I am truly happy, like seriously happy.

“Go! Meet him downstairs and have a wonderful time. Have a lot of sex. Sleep naked in the sun - with sunscreen, you fair sprite - and just enjoy this time.”

I laugh and jump to my feet, grabbing my bag with my heart skipping a beat because I am so happy. I make it to the elevator only to see a ton of people climb on and my natural instinct is to not be in that soup.

Don’t blame me, like I told Colt, I’m changing but I am still me.

I take the stairs, going slowly because my heels are not conducive to going fast and I’m just passing the last level when I hear running feet coming my way and look up to see-

I scream when hands grab me and I fight like a mad person when he slaps me across the face and I feel my nose spray blood.

“You fucking bitch!

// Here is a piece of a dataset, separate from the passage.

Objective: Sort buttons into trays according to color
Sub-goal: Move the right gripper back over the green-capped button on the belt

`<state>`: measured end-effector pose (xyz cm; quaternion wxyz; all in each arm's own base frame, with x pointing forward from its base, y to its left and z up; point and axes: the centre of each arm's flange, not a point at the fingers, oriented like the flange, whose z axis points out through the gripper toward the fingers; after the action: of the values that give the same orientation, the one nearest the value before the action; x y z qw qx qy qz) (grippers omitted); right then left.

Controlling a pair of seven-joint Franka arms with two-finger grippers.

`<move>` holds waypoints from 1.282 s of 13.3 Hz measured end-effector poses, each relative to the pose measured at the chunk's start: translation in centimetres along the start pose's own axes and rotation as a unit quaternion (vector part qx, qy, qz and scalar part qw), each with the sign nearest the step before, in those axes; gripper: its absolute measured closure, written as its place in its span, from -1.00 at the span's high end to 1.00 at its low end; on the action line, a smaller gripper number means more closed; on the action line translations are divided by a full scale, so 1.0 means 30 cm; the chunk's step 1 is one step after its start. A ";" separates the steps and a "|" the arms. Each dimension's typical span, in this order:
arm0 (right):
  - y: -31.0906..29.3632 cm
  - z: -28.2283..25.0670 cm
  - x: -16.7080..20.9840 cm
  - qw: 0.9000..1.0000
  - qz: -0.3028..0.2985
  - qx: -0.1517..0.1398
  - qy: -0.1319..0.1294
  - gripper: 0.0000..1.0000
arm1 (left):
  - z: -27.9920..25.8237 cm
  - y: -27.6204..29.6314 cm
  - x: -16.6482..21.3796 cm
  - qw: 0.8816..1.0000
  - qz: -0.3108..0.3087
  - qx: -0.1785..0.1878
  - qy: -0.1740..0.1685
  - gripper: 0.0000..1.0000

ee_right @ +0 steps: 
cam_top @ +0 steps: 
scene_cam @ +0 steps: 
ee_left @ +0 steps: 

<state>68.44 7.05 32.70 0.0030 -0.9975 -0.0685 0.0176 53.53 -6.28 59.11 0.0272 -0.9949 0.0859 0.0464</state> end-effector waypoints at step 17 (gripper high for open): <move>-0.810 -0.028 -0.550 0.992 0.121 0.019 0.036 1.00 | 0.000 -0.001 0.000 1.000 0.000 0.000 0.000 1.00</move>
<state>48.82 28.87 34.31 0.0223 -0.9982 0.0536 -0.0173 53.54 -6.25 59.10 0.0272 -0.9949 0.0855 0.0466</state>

That asshole you spread for has ruined everything!”

The look on Duncan’s face is murderous and all I can do is raise an arm to block his blows when I feel him hit me again, so fast I don’t see his hand coming at me.

I scream, hoping to attract attention because I’m frozen with fear and helpless, but he wrenches my arm away and hits me again, this time sending me falling into the wall.

“No!”

“He took everything. I had everything invested with your father and he took it all. You did this,” he yells, throwing me down when I whimper.

I can’t fight back, I’m dizzy, sick to my stomach and wakening when I feel him kick. One to the stomach and then my head. I’m swimming in blackness, my eyes falling when I hear yells, footsteps and then, nothing.